Unable to get private Docker Registry to work locally, works remotely

Summary

I’ve set up a registry container on a Debian host running on the default port 5000.

The Debian host runs as a virtual machine on top of a VMWare system. Port 5000 is open.

docker run -d -p 5000:5000 --name registry --restart=always registry:2

I then tagged an image for pushing to the registry

docker tag test-image localhost:5000/kp/testing:1.0.0

and tried pushing it

docker push localhost:5000/kp/testing:1.0.0

but it fails with Get http://localhost:5000/v2/: net/http: request canceled (Client.Timeout exceeded while awaiting headers).

The output from the registry container comes up empty. As if the request never reaches it.

What I tried

I then tried to cURL the _catalog endpoint and it just gets stuck when receiving response headers, the connection itself seems to be successful.

curl -v http://localhost:5000/v2/_catalog
*   Trying 127.0.0.1...
* TCP_NODELAY set
* Connected to localhost (127.0.0.1) port 5000 (#0)
> GET /v2/_catalog HTTP/1.1
> Host: localhost:5000
> User-Agent: curl/7.52.1
> Accept: */*
>

I also tried creating a hostname for the registry on the host machine and setting that as the registry connection address but that ended in the same result.

In addition, I also tried adding the hostname to the insecure-registries array in /etc/docker/daemon.json but still ends with the same error.

I then tried setting it up with TLS using a self-signed certificate. Again, the connection seems to be established in cURL but no response headers are received.

I also tried running the container using sudo but that didn’t have any effect either.

Works remotely

Out of curiosity, I tried accessing it remotely so I cURL’ed the same address with the Debian host IP and it works!

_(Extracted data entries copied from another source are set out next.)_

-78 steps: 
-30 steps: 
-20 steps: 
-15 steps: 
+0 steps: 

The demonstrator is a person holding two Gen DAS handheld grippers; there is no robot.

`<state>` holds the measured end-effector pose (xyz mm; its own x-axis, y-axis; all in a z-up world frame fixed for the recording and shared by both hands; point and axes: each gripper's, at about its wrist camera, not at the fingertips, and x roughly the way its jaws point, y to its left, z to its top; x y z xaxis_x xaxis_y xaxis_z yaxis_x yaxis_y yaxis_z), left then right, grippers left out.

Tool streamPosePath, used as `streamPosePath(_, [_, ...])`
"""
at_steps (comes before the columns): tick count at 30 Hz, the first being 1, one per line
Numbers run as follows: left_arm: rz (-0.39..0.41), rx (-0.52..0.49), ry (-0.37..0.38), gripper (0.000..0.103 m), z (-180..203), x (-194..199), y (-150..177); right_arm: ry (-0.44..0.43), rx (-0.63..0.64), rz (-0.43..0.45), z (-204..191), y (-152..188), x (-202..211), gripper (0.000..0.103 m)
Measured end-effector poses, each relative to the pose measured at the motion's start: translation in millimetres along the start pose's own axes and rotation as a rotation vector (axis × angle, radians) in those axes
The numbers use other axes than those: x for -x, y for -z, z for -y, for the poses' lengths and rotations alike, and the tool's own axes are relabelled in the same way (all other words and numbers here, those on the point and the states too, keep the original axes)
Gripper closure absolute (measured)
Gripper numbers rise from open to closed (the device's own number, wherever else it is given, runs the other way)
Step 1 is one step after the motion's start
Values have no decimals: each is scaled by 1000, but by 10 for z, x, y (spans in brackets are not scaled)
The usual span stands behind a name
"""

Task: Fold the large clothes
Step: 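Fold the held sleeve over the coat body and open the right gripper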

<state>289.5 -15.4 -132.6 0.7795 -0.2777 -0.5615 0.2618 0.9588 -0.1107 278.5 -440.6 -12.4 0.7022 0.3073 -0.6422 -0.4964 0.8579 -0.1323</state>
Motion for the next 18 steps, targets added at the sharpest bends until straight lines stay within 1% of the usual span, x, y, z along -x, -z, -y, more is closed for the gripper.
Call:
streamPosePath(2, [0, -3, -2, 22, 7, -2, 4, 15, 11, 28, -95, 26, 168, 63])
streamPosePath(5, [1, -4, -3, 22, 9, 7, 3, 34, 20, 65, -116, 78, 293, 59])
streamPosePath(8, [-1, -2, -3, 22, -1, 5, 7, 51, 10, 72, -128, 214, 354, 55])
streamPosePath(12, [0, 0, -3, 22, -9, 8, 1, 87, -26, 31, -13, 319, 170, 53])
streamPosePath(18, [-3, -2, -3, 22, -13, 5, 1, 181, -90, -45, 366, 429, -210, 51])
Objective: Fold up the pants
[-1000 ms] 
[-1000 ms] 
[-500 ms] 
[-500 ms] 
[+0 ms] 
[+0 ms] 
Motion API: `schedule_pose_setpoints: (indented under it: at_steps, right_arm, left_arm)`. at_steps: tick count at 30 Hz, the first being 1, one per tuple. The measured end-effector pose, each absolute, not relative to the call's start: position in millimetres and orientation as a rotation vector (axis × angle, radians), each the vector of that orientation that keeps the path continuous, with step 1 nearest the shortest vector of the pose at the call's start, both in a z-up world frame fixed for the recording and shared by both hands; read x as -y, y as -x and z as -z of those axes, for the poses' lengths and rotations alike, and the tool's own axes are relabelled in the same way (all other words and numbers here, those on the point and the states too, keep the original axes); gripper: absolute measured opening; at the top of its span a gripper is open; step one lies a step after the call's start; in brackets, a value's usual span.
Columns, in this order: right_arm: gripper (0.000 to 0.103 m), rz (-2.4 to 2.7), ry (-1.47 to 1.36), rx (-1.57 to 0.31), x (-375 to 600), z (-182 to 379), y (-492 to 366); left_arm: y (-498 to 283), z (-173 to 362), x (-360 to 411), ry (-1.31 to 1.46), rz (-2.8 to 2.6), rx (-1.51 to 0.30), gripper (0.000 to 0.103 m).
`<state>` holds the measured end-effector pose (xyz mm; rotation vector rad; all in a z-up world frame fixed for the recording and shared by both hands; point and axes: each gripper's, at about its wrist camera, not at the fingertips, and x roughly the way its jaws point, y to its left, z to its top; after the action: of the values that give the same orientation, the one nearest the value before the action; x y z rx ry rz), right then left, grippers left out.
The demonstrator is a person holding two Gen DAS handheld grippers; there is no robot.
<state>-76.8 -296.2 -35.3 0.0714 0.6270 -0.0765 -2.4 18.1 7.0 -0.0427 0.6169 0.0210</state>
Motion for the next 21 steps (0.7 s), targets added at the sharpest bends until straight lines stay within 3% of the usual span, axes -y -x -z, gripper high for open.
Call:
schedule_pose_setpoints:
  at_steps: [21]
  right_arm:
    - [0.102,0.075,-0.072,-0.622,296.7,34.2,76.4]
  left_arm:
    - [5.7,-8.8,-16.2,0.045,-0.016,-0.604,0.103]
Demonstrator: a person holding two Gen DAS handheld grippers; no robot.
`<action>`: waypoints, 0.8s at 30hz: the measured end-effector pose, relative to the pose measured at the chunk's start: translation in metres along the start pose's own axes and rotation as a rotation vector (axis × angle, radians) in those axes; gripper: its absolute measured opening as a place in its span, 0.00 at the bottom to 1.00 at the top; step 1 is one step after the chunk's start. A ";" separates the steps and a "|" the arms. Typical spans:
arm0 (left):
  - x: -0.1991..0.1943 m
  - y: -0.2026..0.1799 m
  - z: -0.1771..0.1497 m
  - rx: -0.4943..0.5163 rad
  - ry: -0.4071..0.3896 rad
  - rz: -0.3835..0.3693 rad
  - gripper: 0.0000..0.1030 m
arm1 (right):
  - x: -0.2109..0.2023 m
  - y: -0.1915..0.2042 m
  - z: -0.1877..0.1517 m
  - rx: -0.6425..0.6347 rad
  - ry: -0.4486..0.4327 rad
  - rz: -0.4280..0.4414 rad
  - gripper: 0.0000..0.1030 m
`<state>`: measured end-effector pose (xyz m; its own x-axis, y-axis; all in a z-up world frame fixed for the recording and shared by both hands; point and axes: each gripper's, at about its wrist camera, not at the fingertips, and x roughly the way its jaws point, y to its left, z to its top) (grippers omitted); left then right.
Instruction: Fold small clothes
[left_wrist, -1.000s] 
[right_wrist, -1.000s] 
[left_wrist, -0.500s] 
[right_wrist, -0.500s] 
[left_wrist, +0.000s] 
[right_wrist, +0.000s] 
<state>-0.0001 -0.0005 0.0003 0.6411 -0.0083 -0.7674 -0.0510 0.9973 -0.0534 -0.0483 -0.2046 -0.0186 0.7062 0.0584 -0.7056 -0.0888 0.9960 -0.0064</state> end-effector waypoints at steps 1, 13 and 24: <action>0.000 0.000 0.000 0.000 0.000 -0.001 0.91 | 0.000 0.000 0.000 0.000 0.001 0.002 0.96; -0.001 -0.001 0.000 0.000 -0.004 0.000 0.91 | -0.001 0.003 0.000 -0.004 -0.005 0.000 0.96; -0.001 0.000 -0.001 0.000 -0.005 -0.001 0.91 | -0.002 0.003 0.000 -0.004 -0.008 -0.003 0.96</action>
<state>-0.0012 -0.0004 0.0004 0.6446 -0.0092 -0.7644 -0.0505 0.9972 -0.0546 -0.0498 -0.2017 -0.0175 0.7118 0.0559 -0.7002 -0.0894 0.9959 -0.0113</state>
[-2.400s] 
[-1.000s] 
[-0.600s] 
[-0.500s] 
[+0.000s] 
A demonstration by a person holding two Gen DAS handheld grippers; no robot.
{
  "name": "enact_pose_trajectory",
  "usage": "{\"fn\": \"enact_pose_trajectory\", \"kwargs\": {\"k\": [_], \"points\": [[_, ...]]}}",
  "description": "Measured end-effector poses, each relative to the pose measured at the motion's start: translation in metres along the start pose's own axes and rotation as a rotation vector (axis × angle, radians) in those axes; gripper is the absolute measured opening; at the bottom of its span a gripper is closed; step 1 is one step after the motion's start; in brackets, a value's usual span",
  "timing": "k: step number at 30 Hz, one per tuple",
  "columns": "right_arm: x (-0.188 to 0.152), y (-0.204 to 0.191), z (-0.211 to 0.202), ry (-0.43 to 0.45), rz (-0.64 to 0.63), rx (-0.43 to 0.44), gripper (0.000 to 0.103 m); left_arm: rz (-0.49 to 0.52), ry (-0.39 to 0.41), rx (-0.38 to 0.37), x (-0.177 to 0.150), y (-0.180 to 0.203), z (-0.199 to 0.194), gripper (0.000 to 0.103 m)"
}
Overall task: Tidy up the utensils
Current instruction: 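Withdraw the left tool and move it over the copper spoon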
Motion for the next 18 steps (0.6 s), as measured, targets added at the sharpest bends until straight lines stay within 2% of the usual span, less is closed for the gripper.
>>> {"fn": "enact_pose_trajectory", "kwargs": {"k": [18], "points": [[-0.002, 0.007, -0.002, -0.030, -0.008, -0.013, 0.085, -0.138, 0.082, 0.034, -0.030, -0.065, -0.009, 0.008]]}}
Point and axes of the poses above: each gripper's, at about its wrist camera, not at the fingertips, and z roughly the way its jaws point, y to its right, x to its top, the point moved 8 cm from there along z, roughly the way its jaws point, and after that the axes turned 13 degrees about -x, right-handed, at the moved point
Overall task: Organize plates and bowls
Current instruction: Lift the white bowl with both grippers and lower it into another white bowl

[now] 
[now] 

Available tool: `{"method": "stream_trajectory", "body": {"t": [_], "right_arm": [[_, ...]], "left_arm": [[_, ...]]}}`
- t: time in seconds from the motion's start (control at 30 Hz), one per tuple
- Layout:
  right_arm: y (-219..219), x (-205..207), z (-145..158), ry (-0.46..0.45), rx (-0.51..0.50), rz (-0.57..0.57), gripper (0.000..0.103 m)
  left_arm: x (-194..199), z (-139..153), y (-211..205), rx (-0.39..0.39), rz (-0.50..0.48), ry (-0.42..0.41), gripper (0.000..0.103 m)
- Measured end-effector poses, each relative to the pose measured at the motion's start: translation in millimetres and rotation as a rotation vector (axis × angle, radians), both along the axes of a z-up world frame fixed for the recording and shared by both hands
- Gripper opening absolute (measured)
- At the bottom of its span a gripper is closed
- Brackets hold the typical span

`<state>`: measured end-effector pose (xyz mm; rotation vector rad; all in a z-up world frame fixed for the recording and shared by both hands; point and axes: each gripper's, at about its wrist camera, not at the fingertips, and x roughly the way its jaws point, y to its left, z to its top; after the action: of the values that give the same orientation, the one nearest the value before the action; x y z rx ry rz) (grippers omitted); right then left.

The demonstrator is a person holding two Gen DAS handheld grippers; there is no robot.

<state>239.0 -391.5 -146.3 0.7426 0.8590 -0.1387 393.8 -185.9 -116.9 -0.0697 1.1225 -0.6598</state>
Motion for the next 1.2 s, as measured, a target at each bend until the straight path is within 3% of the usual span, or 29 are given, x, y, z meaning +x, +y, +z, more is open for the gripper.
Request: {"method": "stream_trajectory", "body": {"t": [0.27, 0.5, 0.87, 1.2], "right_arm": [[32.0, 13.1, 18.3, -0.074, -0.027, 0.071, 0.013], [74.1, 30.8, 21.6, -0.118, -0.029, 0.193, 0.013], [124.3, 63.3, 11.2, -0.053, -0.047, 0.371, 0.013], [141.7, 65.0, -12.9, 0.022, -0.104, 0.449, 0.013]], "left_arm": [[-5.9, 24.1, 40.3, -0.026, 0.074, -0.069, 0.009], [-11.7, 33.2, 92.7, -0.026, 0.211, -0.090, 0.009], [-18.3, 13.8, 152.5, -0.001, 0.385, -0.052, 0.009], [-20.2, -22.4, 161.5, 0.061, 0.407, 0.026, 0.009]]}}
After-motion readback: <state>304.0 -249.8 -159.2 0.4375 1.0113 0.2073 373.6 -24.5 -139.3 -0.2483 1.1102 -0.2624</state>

curl -v http://<host-ip>:5000/v2/_catalog
*   Trying <host-ip>...
* TCP_NODELAY set
* Connected to <host-ip> (<host-ip>) port 5000 (#0)
> GET /v2/_catalog HTTP/1.1
> Host: <host-ip>:5000
> User-Agent: curl/7.54.0
> Accept: */*
>
< HTTP/1.1 200 OK
< Content-Type: application/json; charset=utf-8
< Docker-Distribution-Api-Version: registry/2.0
< X-Content-Type-Options: nosniff
< Date: Tue, 09 Jan 2018 07:30:30 GMT
< Content-Length: 20
<
{"repositories":[]}

To the question

It seems really unrealistic for it to not work locally on Debian as I’ve set it up using localhost on both a MacOS and an Arch Linux machine. I don’t think the VMWare system could be interfering with local connectivity, especially if it works remotely?

Have I missed something which is preventing the registry to be accessible locally?

1 Like

I’m facing the same exact problem you were having (I did all the steps above also but nothing) :frowning:

I’ve tried with different options but if you put 127.0.0.1 instead of using localhost and is working.

2 Likes

same problem, any solution?

comment out /etc/hosts
" # ::1 localhost "

I am running into this exact same problem and I’m using the directions published here to repeat this problem: https://docs.docker.com/registry/deploying/#run-a-local-registry

Guys, in my case, my hosts file in /etc, contains this

10.96.0.1 kubernetes kubernetes.default kubernetes.default.svc kubernetes.default.svc.cluster.local
10.30.30.10 kubernetes kubernetes.default kubernetes.default.svc kubernetes.default.svc.cluster.local

when i invert the hosts, then the push work correctly. Because the node IP is 10.30.30.10, the other is part of kubernetes cluster structure. Good look.

In my case (macOS, iterm2), turn off command line proxy solves everything.